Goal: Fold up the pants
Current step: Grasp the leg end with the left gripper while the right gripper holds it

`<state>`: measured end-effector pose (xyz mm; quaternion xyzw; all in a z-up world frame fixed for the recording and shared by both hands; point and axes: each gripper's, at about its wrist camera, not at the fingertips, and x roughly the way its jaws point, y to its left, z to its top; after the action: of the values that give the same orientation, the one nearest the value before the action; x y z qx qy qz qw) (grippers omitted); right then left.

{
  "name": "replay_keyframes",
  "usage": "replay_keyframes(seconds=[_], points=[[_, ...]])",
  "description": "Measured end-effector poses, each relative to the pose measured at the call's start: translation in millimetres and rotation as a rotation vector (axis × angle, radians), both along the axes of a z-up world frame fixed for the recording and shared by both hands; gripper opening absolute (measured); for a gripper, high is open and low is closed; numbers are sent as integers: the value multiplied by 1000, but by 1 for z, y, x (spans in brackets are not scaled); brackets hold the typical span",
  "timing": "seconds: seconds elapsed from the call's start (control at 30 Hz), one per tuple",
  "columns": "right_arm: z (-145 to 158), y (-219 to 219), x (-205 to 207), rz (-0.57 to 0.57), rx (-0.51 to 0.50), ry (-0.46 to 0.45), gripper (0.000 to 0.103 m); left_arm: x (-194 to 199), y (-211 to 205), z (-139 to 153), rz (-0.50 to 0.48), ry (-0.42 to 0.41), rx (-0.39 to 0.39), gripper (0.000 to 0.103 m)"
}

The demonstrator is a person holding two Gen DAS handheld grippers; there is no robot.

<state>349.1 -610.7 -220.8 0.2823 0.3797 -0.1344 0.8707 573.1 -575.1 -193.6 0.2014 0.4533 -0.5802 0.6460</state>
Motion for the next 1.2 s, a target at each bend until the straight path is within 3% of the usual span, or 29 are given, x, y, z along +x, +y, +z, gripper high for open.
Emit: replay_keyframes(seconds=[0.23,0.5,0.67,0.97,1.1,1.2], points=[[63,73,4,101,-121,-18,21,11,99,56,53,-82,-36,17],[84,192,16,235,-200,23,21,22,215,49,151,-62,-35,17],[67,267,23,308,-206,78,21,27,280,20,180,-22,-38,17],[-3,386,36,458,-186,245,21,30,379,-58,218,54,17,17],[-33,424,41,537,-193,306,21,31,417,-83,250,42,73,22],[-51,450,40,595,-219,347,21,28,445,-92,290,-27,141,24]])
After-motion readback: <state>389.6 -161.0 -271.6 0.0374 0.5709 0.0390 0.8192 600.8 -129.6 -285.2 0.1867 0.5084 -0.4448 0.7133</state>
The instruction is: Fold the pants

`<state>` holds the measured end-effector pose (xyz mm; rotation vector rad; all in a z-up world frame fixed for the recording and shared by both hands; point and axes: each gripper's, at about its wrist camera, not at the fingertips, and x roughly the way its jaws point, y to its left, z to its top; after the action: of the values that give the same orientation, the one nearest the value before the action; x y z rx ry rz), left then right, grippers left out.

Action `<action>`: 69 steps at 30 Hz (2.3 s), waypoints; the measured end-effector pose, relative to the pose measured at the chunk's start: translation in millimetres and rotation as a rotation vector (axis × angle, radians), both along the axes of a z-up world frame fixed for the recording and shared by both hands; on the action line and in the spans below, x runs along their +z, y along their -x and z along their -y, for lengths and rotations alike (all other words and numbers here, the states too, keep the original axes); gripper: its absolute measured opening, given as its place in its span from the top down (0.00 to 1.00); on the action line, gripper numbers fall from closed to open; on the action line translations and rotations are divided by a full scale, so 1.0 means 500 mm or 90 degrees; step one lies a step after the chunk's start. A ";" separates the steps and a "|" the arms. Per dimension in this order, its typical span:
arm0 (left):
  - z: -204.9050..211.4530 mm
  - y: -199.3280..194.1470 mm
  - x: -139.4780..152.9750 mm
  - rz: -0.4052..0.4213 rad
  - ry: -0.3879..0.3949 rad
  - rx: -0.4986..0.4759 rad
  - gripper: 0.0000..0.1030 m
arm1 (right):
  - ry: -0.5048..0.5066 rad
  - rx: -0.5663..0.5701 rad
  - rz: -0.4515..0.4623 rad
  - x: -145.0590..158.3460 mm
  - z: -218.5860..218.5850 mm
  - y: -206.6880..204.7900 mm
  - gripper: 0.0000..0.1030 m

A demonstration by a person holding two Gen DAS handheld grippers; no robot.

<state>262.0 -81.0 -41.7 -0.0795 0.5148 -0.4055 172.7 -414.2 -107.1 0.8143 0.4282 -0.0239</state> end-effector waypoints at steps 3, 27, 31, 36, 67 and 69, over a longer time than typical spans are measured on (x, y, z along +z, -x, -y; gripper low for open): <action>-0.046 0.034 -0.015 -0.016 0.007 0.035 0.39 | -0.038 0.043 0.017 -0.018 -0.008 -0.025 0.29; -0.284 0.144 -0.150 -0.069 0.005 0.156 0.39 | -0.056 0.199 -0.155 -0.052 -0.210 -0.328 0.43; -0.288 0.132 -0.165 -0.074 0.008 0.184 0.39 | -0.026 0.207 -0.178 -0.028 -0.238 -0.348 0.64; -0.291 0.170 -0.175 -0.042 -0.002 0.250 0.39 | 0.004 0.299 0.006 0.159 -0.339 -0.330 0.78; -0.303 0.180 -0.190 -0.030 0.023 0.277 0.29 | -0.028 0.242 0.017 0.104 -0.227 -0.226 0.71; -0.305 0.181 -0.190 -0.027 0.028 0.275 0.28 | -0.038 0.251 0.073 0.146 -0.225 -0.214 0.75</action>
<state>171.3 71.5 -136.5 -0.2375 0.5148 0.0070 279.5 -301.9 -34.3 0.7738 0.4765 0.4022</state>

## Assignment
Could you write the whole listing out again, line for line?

## Exercise output
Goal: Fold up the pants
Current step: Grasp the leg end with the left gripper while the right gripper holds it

`<state>`: measured end-effector pose (xyz mm; quaternion xyzw; all in a z-up world frame fixed for the recording and shared by both hands; point and axes: each gripper's, at about its wrist camera, not at the fingertips, and x roughly the way its jaws point, y to its left, z to its top; after the action: of the values that give the same orientation, the one nearest the value before the action; x y z qx qy qz qw) (grippers omitted); right then left.

{
  "name": "replay_keyframes",
  "usage": "replay_keyframes(seconds=[_], points=[[_, ...]])",
  "description": "Measured end-effector poses, each relative to the pose measured at the call's start: translation in millimetres and rotation as a rotation vector (axis × angle, radians), both along the axes of a z-up world frame fixed for the recording and shared by both hands; gripper opening absolute (measured); for a gripper, high is open and low is closed; numbers are sent as integers: the value multiplied by 1000, but by 1 for z, y, x (spans in brackets are not scaled); brackets hold the typical span",
  "timing": "seconds: seconds elapsed from the call's start (control at 30 Hz), one per tuple",
  "columns": "right_arm: z (-145 to 158), y (-219 to 219), x (-205 to 207), rz (-0.57 to 0.57), rx (-0.51 to 0.50), ry (-0.46 to 0.45), gripper (0.000 to 0.103 m); left_arm: x (-194 to 199), y (-211 to 205), z (-139 to 153), rz (-0.50 to 0.48), ry (-0.42 to 0.41), rx (-0.39 to 0.39), gripper (0.000 to 0.103 m)"
}

The demonstrator is a person holding two Gen DAS handheld grippers; there is no robot.

<state>349.1 -610.7 -220.8 0.2823 0.3797 -0.1344 0.8707 573.1 -575.1 -193.6 0.2014 0.4533 -0.5802 0.6460</state>
Motion for the next 1.2 s, a target at each bend until the straight path is within 3% of the usual span, or 29 are given, x, y, z along +x, +y, +z, gripper high for open.
Emit: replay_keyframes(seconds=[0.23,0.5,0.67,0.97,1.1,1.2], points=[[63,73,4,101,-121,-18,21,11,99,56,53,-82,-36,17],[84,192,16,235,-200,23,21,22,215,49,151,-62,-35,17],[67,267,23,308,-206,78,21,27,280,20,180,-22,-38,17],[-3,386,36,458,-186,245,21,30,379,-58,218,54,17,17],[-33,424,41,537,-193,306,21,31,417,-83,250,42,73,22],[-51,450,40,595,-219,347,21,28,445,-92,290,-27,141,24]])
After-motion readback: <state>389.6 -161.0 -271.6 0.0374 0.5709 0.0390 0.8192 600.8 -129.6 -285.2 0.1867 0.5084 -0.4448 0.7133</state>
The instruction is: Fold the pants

`<state>` holds the measured end-effector pose (xyz mm; rotation vector rad; all in a z-up world frame fixed for the recording and shared by both hands; point and axes: each gripper's, at about its wrist camera, not at the fingertips, and x roughly the way its jaws point, y to its left, z to its top; after the action: of the values that give the same orientation, the one nearest the value before the action; x y z rx ry rz), left then right, grippers left out.

Action `<action>`: 69 steps at 30 Hz (2.3 s), waypoints; the measured end-effector pose, relative to the pose measured at the chunk's start: translation in millimetres and rotation as a rotation vector (axis × angle, radians), both along the axes of a z-up world frame fixed for the recording and shared by both hands; on the action line and in the spans below, x runs along their +z, y along their -x and z along their -y, for lengths and rotations alike (all other words and numbers here, the states too, keep the original axes); gripper: its absolute measured opening, given as its place in its span from the top down (0.00 to 1.00); on the action line, gripper numbers fall from closed to open; on the action line translations and rotations are divided by a full scale, so 1.0 means 500 mm or 90 degrees; step one lies a step after the chunk's start. A ";" separates the steps and a "|" the arms. Per dimension in this order, its typical span:
arm0 (left):
  - z: -204.9050..211.4530 mm
  - y: -199.3280..194.1470 mm
  - x: -139.4780..152.9750 mm
  - rz: -0.4052..0.4213 rad
  - ry: -0.3879..0.3949 rad
  - rx: -0.4986..0.4759 rad
  - gripper: 0.0000..0.1030 m
arm1 (right):
  - ry: -0.5048..0.5066 rad
  - rx: -0.5663..0.5701 rad
  - rz: -0.4515..0.4623 rad
  - x: -145.0590..158.3460 mm
  - z: -218.5860..218.5850 mm
  - y: -206.6880..204.7900 mm
  - gripper: 0.0000..0.1030 m

A demonstration by a person holding two Gen DAS handheld grippers; no robot.

<state>262.0 -81.0 -41.7 -0.0795 0.5148 -0.4055 172.7 -414.2 -107.1 0.8143 0.4282 -0.0239</state> end-effector waypoints at steps 3, 27, 31, 36, 67 and 69, over a longer time than typical spans are measured on (x, y, z along +z, -x, -y; gripper low for open): <action>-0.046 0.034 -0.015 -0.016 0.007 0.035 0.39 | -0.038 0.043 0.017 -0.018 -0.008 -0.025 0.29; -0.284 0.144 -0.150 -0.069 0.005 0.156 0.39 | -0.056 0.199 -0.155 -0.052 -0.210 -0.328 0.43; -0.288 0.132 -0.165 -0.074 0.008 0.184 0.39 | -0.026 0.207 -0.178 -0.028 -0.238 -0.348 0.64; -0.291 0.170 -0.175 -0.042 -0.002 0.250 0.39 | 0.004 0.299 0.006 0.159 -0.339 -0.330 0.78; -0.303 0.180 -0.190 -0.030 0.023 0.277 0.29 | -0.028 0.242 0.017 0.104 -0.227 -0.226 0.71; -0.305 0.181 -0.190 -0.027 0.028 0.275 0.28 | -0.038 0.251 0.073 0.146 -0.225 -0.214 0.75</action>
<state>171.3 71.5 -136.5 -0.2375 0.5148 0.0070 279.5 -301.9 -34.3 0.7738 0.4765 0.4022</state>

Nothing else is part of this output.